In short, I was hooked on Wolfram Alpha the minute it was born.  This is one sort of potential that computing has to help us leap forward.  It’s the antithesis of Wikipedia (which has another sort of potential for improving our understanding of the world).  This uses the most rigorous and authoritative sources available, and applies Wolfram’s breathtaking calculating algorithms to let you explore it. Yes, a Google result will get you a quick answer (another brilliant outcome of computing), but a Wolfram Alpha result will be either right, or so open about how it was arrived-at that it can be evaluated by those relying on it.  Wikipedia is the “man on the street”, Google is that friend who knows everything, but Wolfram Alpha is the Britcom-loving red-haired research Librarian. The Librarian won’t evaluate your process, but they’ll get you to the best information and be fun doing it.

So when Wolfram Alpha offered to send me a kit to make Spikey, a beautiful red Rhombic Hexecontrahedron, just for picking a neat fact from an Alpha query…well duh.   I spent a week taking pictures of my Spikey in all sorts of places.  It’s amazing how well Spikey fits into my world.  Then I picked one of Spikey hanging out at the dojo with my dear friend Fernando for the contest.  And now I’m evangelizing Wolfram Alpha to get votes for my Spikey

But I don’t mind a bit.  Wolfram has done some revolutionary things for mathematics.  I remember struggling mightily with early versions of Mathematica, but they’ve come a loooong way since then.  Those who made it through “A New Kind of Science” see the world differently and perhaps more beautifully now. Wolfram does an array of cool things.

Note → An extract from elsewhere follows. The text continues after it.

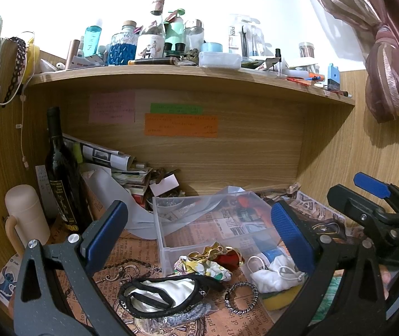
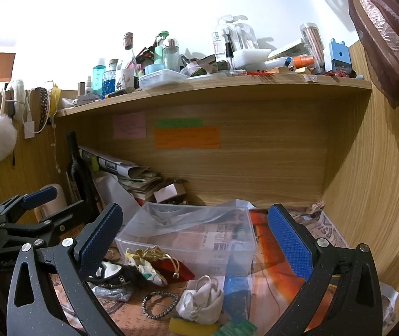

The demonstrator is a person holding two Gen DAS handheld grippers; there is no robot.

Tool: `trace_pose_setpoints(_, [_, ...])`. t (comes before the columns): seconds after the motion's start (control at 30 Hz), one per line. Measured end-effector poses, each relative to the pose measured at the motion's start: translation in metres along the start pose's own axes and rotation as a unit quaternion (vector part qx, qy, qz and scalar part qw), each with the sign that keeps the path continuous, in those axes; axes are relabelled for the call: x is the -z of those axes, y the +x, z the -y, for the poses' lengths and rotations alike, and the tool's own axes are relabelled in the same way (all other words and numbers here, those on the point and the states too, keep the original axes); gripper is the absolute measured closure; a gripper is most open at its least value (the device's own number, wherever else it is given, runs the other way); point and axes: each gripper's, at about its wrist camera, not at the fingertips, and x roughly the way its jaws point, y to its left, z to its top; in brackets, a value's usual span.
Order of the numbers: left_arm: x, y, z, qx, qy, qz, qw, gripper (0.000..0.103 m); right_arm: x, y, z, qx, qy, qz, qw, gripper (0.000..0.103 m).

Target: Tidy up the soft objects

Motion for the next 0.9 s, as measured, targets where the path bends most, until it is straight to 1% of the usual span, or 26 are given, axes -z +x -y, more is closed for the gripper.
trace_pose_setpoints(0.9, [-0.0010, -0.0012, -0.0015, 0.000, -0.001, 0.001, 1.0000, 0.000, 0.0007, -0.0022, -0.0018, -0.004, 0.001, 0.003, 1.000, 0.000])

But Wolfram Alpha…oh Wolfram Alpha…marries rigorous information, brilliant computing algorithms to explore that information, and a WHOPPING good geeky sense of humor. As Aziz would say…”Awesome!”

So whether you vote for my Spikey, or just go visit Wolfram Alpha, I hope something good comes out of this (like you winning a T-Shirt by voting, or me winning an iPad or Wolfram Stuff because you voted, or you saving the world by researching environment change or nuclear proliferation in Wolfram Alpha). That’s important, because according to Aziz, I will be posting here more in the future.